Segment Open

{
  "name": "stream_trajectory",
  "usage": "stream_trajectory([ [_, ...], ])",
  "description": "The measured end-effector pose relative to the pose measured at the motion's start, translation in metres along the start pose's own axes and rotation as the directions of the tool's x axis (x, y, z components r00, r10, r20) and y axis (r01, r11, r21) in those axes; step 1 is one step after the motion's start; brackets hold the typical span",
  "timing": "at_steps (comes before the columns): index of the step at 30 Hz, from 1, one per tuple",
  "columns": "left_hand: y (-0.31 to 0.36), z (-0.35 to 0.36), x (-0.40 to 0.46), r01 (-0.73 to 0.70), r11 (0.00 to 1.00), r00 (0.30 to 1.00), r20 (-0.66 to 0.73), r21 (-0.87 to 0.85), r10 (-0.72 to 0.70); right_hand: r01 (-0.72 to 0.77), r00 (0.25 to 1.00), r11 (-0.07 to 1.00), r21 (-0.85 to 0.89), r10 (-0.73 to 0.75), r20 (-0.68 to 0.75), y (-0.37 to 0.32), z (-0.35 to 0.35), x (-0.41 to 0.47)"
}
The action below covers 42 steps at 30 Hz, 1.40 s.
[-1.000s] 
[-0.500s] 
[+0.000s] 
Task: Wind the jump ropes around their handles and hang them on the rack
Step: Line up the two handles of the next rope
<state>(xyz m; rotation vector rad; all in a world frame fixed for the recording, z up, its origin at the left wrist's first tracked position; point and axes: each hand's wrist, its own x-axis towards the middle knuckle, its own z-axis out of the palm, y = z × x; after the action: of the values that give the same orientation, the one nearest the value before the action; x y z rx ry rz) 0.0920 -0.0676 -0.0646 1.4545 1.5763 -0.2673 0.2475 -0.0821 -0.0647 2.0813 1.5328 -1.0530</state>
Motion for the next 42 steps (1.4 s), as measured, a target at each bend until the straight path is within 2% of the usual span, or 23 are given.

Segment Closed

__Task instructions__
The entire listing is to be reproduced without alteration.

__Response box__
{
  "name": "stream_trajectory",
  "usage": "stream_trajectory([ [_, ...], ])",
  "description": "The measured end-effector pose relative to the pose measured at the motion's start, translation in metres along the start pose's own axes and rotation as the directions of the tool's x axis (x, y, z components r00, r10, r20) and y axis (r01, r11, r21) in those axes; step 1 is one step after the motion's start; brackets hold the typical span",
  "timing": "at_steps (comes before the columns): index of the step at 30 Hz, from 1, one per tuple",
  "columns": "left_hand: y (-0.31 to 0.36), z (-0.35 to 0.36), x (-0.40 to 0.46), r01 (-0.73 to 0.70), r11 (0.00 to 1.00), r00 (0.30 to 1.00), r20 (-0.66 to 0.73), r21 (-0.87 to 0.85), r10 (-0.72 to 0.70); right_hand: r01 (-0.72 to 0.77), r00 (0.25 to 1.00), r11 (-0.07 to 1.00), r21 (-0.85 to 0.89), r10 (-0.73 to 0.75), r20 (-0.68 to 0.75), y (-0.37 to 0.32), z (-0.35 to 0.35), x (-0.41 to 0.47)"
}
The action below covers 42 steps at 30 Hz, 1.40 s.
[-1.000s] 
[-0.500s] 
[+0.000s] 
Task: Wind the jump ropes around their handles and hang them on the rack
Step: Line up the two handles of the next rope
<state>(xyz m; rotation vector rad; all in a world frame fixed for the recording, z up, its origin at the left wrist's first tracked position; point and axes: each hand's wrist, its own x-axis towards the middle knuckle, its own z-axis out of the palm, y = z × x; after the action: of the values that give the same orientation, the one nearest the value before the action; x y z rx ry rz) 0.0920 -0.0676 -0.0646 1.4545 1.5763 -0.2673 0.2475 -0.0821 -0.0647 2.0813 1.5328 -1.0530</state>
Motion for the next 42 steps (1.4 s), as measured, a target at each bend until the straight path is within 2% of the usual span, or 23 are given.

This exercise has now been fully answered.